* [Problem details]
All of the data below is to be printed again exactly.

* [Raw data]
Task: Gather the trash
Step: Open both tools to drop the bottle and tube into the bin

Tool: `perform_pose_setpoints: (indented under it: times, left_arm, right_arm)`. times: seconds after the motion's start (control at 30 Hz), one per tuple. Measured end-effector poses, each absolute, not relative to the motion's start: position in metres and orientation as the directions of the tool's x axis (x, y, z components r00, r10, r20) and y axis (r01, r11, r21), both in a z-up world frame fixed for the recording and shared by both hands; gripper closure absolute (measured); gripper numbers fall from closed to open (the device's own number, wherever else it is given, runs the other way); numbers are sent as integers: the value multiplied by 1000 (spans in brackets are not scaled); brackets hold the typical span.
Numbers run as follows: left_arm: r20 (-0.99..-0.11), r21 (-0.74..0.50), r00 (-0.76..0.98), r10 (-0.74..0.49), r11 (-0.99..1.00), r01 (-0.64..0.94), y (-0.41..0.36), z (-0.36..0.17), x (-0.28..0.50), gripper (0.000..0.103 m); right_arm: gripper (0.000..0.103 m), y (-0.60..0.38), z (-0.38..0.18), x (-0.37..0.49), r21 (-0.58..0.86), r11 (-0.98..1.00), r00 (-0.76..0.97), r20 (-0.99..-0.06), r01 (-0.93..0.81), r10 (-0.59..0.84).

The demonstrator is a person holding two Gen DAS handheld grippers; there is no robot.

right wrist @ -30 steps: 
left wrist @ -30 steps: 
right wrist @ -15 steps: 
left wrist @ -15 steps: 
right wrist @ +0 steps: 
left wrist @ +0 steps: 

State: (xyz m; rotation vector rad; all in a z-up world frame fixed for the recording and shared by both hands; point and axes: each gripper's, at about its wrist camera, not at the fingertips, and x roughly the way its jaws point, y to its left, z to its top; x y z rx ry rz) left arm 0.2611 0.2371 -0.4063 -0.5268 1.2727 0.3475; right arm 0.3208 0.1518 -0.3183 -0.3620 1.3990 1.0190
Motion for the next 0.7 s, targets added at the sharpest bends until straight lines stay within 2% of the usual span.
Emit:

* [Written solution]
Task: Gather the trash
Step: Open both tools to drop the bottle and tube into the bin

Tool: `perform_pose_setpoints: (indented under it: times, left_arm, right_arm)`. times: seconds after the motion's start (control at 30 Hz), one per tuple. Measured end-effector poses, each absolute, not relative to the motion's start: position in metres and orientation as the directions of the tool's x axis (x, y, z components r00, r10, r20) and y axis (r01, r11, r21), both in a z-up world frame fixed for the recording and shared by both hands; gripper closure absolute (measured); gripper numbers fall from closed to open (the device's own number, wherever else it is given, runs the other way); numbers are sent as integers: the value multiplied by 1000 (spans in brackets are not scaled); brackets hold the typical span.
Numbers run as follows: left_arm: r20 (-0.99..-0.11), r21 (-0.74..0.50), r00 (-0.76..0.98), r10 (-0.74..0.49), r11 (-0.99..1.00), r01 (-0.64..0.94), y (-0.41..0.36), z (-0.36..0.17), x (-0.28..0.50), gripper (0.000..0.103 m); right_arm: gripper (0.000..0.103 m), y (-0.60..0.38), z (-0.38..0.18), x (-0.37..0.49), r21 (-0.58..0.86), r11 (-0.98..1.00), r00 (-0.76..0.97), r20 (-0.99..-0.06), r01 (-0.93..0.81), r10 (-0.59..0.84).

The demonstrator is a person holding two Gen DAS handheld grippers; there is no robot.

right wrist @ -30 steps: 
left wrist @ -30 steps: 
right wrist @ -15 steps: 
left wrist @ -15 steps: 
right wrist @ +0 steps: 
left wrist @ +0 steps: 

State: (xyz m; rotation vector rad; all in a z-up world frame fixed for the recording and shared by both hands; point and axes: each gripper's, at about its wrist camera, not at the fingertips, and x roughly the way its jaws point, y to its left, z to its top; x y z rx ry rz) left arm 0.2611 0.2371 -0.4063 -0.5268 1.2727 0.3475; right arm 0.3208 0.1518 -0.3183 -0.3620 1.3990 1.0190
Motion for the next 0.7 s, targets added at the sharpest bends until straight lines stay within 2% of the usual span.
Emit:

No part of the exercise is left unanswered.